WORK INSTRUCTIONS: Reproduce every entry exactly, without alteration.

==== EXCERPTED DATA

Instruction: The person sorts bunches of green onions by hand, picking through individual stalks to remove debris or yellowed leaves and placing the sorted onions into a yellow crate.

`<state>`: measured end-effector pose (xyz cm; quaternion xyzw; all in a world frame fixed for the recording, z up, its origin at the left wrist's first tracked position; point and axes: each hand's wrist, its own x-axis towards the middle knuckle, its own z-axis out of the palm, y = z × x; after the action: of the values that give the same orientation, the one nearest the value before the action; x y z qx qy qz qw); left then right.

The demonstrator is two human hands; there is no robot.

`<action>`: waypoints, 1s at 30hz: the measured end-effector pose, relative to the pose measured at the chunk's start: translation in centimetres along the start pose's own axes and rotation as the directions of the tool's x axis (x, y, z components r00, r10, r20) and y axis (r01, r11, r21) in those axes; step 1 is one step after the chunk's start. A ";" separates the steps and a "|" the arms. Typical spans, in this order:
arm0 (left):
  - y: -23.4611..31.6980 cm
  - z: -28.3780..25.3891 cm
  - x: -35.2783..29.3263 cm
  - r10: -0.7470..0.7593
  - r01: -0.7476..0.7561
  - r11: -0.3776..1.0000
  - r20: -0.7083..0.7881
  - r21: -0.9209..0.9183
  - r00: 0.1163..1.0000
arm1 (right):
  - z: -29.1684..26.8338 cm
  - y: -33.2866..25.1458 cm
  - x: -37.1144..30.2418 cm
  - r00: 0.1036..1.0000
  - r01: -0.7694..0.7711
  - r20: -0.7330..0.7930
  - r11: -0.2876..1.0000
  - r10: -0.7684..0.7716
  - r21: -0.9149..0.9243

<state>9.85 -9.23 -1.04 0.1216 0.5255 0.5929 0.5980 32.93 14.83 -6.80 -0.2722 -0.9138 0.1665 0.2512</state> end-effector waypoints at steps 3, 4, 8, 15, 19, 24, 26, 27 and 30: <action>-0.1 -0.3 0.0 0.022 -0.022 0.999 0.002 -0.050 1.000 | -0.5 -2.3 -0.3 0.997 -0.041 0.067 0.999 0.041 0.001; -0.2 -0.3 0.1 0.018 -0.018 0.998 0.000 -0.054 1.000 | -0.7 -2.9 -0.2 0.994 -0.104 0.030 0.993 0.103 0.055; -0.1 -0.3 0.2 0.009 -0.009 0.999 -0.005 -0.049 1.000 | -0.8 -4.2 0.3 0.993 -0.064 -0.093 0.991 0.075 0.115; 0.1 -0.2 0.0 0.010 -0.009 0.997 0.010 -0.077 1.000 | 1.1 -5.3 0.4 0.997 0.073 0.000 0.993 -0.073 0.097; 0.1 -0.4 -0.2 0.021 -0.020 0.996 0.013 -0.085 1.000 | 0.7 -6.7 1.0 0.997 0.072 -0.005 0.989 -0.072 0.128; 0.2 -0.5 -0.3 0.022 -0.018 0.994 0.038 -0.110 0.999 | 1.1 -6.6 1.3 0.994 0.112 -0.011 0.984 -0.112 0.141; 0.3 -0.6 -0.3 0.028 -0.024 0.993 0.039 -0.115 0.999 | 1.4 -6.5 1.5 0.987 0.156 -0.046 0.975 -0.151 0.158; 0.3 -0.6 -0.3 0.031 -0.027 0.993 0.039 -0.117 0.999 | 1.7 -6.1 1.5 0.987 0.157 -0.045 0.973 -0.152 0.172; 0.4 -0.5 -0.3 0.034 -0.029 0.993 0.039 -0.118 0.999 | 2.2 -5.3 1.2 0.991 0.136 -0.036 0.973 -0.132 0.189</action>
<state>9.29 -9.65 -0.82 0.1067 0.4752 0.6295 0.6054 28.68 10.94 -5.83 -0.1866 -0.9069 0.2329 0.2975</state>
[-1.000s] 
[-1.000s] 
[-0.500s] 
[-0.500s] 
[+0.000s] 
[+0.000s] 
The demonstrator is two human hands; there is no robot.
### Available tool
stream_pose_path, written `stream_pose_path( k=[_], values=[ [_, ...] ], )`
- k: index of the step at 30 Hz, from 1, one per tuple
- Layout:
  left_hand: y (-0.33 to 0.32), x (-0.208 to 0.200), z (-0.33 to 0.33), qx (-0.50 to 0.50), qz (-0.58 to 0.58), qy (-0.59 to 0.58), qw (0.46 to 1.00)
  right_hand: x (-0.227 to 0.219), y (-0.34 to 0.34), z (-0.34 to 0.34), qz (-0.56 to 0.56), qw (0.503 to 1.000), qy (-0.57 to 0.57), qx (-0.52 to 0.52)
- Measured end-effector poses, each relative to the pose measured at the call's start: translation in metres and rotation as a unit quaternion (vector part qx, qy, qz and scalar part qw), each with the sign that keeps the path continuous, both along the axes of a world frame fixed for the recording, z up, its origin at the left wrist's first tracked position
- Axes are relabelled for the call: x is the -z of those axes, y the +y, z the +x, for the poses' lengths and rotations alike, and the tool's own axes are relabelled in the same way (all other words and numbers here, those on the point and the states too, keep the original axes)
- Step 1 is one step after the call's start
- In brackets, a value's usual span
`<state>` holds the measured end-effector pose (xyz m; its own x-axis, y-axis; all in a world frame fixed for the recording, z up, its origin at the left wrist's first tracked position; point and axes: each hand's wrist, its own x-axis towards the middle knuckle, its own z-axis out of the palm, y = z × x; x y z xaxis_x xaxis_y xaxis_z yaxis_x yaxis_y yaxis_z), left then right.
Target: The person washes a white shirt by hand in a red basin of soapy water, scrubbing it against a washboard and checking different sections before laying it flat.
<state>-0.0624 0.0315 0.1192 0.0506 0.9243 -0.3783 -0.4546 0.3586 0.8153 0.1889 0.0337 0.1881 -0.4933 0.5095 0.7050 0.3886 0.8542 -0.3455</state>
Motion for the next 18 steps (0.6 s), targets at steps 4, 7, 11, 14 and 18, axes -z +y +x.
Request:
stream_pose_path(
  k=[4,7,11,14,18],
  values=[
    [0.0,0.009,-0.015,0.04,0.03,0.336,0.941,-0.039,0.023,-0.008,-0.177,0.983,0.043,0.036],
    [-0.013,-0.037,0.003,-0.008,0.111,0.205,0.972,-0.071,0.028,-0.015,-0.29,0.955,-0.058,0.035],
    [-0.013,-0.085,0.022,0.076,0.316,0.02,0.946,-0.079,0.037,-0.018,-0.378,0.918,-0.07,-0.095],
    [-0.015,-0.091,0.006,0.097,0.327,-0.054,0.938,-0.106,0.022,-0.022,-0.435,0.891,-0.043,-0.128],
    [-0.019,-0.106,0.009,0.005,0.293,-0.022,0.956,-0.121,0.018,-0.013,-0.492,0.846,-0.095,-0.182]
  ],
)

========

COMPLETED EXERCISE:
Instruction: The person sorts bunches of green onions by hand, picking through individual stalks to remove debris or yellowed leaves and placing the sorted onions into a yellow crate.

`<state>`: measured end-effector pose (xyz cm; quaternion xyzw; all in a world frame fixed for the recording, z up, its origin at the left wrist's first tracked position; point and axes: each hand's wrist, its own x-axis towards the middle knuckle, its own z-axis out of the palm, y = z × x; after the action: of the values that give the same orientation, the one nearest the value before the action; x y z qx qy qz qw); left then right.

The demonstrator is two human hands; there is no robot.

`<action>`: waypoints, 1s at 30hz: the measured end-effector pose, relative to the pose measured at the chunk's start: translation in centimetres along the start pose's own axes and rotation as the directions of the tool's x axis (x, y, z components r00, r10, r20) and y axis (r01, r11, r21) in those axes; step 1 is one step after the chunk's start. A ";" separates the steps and a "|" the arms. Typical spans, in this order:
arm0 (left):
  - y: -23.4611..31.6980 cm
  - z: -28.3780..25.3891 cm
  - x: -35.2783..29.3263 cm
  - r10: -0.7470..0.7593
  - r01: -0.7476..0.7561
  - r11: -0.3776..1.0000
  - r20: -0.7083..0.7881
  - r21: -0.9209..0.9183
  - r00: 0.1163..1.0000
arm1 (right):
  - z: -29.1684..26.8338 cm
  - y: -33.2866..25.1458 cm
  - x: -37.1144..30.2418 cm
  - r00: 0.1036..1.0000
  - r01: -0.7694..0.7711
  - r20: -0.7330..0.7930
  - r11: -0.2876..1.0000
  - r10: -0.7684..0.7716
  - r21: -0.9149..0.9243

<state>9.85 -9.23 -1.04 0.1216 0.5255 0.5929 0.5980 32.93 14.83 -6.80 -0.2722 -0.9138 0.1665 0.2512</state> end-effector waypoints at steps 3, 4, 8, 15, 19, 24, 26, 27 and 30: <action>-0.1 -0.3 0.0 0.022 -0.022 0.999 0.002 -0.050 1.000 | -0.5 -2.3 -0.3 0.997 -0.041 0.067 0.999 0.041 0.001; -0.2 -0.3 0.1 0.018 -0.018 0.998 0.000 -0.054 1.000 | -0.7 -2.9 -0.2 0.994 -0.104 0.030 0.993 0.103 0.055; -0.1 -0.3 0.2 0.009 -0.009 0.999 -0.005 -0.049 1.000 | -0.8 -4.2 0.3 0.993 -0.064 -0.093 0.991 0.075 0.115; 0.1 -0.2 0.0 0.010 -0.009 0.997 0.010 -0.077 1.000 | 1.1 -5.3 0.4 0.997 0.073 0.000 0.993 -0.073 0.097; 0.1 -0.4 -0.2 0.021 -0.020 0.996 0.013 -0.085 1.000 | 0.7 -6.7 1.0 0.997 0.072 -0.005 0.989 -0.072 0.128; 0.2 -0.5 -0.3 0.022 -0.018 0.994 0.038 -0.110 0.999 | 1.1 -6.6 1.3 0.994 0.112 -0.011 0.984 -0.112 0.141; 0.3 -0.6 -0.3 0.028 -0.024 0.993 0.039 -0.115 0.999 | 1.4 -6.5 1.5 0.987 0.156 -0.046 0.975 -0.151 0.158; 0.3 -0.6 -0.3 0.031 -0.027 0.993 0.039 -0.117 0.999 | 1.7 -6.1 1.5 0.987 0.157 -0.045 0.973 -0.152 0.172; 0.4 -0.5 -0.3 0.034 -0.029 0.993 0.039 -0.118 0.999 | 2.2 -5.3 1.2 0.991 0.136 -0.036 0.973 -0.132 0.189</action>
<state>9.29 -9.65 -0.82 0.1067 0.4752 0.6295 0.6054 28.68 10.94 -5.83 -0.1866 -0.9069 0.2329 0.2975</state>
[-1.000s] 
[-1.000s] 
[-0.500s] 
[-0.500s] 
[+0.000s] 
[+0.000s] 
The demonstrator is two human hands; there is no robot.
### Available tool
stream_pose_path, written `stream_pose_path( k=[_], values=[ [_, ...] ], )`
- k: index of the step at 30 Hz, from 1, one per tuple
- Layout:
  left_hand: y (-0.33 to 0.32), x (-0.208 to 0.200), z (-0.33 to 0.33), qx (-0.50 to 0.50), qz (-0.58 to 0.58), qy (-0.59 to 0.58), qw (0.46 to 1.00)
  right_hand: x (-0.227 to 0.219), y (-0.34 to 0.34), z (-0.34 to 0.34), qz (-0.56 to 0.56), qw (0.503 to 1.000), qy (-0.57 to 0.57), qx (-0.52 to 0.52)
- Measured end-effector poses, each relative to the pose measured at the call's start: translation in metres and rotation as a unit quaternion (vector part qx, qy, qz and scalar part qw), each with the sign that keeps the path continuous, both along the axes of a world frame fixed for the recording, z up, its origin at the left wrist's first tracked position
- Axes are relabelled for the call: x is the -z of those axes, y the +y, z the +x, for the poses' lengths and rotations alike, and the tool's own axes are relabelled in the same way (all other words and numbers here, those on the point and the states too, keep the original axes)
- Step 1 is one step after the call's start
- In brackets, a value's usual span
`<state>` holds the measured end-effector pose (xyz m; its own x-axis, y-axis; all in a world frame fixed for the recording, z up, its origin at the left wrist's first tracked position; point and axes: each hand's wrist, its own x-axis towards the middle knuckle, its own z-axis out of the palm, y = z × x; x y z xaxis_x xaxis_y xaxis_z yaxis_x yaxis_y yaxis_z), left then right.
Target: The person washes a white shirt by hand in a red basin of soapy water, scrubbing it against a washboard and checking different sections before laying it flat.
<state>-0.0624 0.0315 0.1192 0.0506 0.9243 -0.3783 -0.4546 0.3586 0.8153 0.1889 0.0337 0.1881 -0.4933 0.5095 0.7050 0.3886 0.8542 -0.3455</state>
Motion for the next 18 steps (0.6 s), targets at steps 4, 7, 11, 14 and 18, axes -z +y +x.
Request:
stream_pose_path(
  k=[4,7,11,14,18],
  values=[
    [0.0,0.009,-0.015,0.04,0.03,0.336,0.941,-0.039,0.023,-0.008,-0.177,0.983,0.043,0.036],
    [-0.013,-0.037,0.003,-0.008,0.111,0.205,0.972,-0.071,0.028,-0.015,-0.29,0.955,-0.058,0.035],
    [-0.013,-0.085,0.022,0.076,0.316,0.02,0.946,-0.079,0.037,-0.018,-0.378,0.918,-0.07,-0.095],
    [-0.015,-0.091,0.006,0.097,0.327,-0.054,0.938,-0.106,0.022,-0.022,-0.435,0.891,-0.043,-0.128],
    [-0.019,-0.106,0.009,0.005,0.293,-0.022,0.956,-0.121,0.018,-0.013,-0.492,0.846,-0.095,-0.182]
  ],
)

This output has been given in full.